得る前に失うことを予感しているけれど、生涯忘れられないものになるという確信めいたものもある。

そんな、ひと夏の恋。

私はこんなに素晴らしい初恋をしなかったし、好きがあふれて道を駆け出したりしたこともない。愛する人とひとつになりたくて、互いの名前で呼び合ったこともない。でも好きな人の服のにおいを嗅ぐのが好きで、Tシャツに顔をうずめたまま眠ったことはある。さすがにパンツかぶったことはないけど。
この作品で描かれているのはただの「青春の1ページ」にしてしまうのは惜しいほどの輝かしい恋で、そんな経験をしたことある人ばかりではないだろうけど、誰しも胸にじわりと来るものがあると思う。

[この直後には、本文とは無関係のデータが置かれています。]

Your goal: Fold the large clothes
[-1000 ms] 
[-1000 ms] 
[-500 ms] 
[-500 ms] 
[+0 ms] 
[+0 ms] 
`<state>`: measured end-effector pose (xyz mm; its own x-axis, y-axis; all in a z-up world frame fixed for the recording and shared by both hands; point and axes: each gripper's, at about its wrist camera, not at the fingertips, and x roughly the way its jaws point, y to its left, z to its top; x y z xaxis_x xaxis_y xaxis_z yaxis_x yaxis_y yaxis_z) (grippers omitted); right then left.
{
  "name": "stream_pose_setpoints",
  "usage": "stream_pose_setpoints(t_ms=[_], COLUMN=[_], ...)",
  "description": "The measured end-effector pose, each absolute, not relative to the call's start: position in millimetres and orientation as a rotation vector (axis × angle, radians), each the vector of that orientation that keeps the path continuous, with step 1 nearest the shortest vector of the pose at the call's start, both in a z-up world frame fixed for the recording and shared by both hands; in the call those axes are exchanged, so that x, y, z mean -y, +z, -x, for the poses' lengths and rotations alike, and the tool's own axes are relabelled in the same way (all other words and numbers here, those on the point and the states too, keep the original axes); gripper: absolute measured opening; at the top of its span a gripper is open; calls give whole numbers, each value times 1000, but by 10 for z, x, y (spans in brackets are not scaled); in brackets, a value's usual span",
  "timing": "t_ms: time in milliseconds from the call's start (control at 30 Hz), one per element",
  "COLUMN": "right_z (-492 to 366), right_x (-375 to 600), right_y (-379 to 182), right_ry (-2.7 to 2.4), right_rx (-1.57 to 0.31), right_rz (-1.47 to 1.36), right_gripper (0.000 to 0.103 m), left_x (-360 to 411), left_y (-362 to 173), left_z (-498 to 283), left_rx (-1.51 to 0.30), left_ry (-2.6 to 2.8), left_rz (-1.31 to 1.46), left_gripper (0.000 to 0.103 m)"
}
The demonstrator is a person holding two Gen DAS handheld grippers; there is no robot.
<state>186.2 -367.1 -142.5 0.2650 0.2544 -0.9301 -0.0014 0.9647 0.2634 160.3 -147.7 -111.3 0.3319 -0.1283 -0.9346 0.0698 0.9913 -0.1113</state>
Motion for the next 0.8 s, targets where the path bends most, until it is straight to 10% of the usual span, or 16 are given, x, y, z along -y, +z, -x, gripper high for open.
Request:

夏の間だけやってきた24歳のアメリカ青年(大学院生の設定だけどどう考えても30歳すぎてるように見えるが)と多くの可能性を秘めた17歳の主人公の関係性というのは、古代ギリシャにあった同性愛(30歳前の男性と若い10代の男性による恋愛---性愛だけでなく多くの物事を教える関係---が理想とされており、30歳を過ぎると「卒業」して女性と結婚する)が根底にあるものなんだな。そのあたりの設定などがパンフレットに書いてあったらじっくり考察してみたいけど、売り切れでした…残念。週末に入荷するらしいから諦めないぞ。ユダヤ教について明るいほうがいろいろと考察できる映画だと思う。日本人にはなかなか難しい。
果実というのは肉体であり、愛である。アプリコット食べたい。(意味深)

あの夏の別れから季節はめぐって冬になり、「ハヌカ」という火の祭りの日。ギリシャ人による弾圧から逃れ、神殿を取り戻したユダヤ人が穢れのない油壺を見つけ火を灯すと、わずかな量しかないはずなのに八日間も燃え続けたという奇跡を祝うお祭りだ。かかってきたひとつの電話は一番待ちわびていた相手からだけれど、知らされたのは一番聞きたくなかった真実だった。暖炉を眺めながら涙するエリオのラストシーン。
「夏の間は何をして過ごす?」「夏の終わりを待つ」「冬は夏が来るのを待つのかい?」…
夏に交わした彼との会話を思い出しながら。
ひとつの恋を失ったあの夏の夜に、父親から送られた言葉を思い出しながら。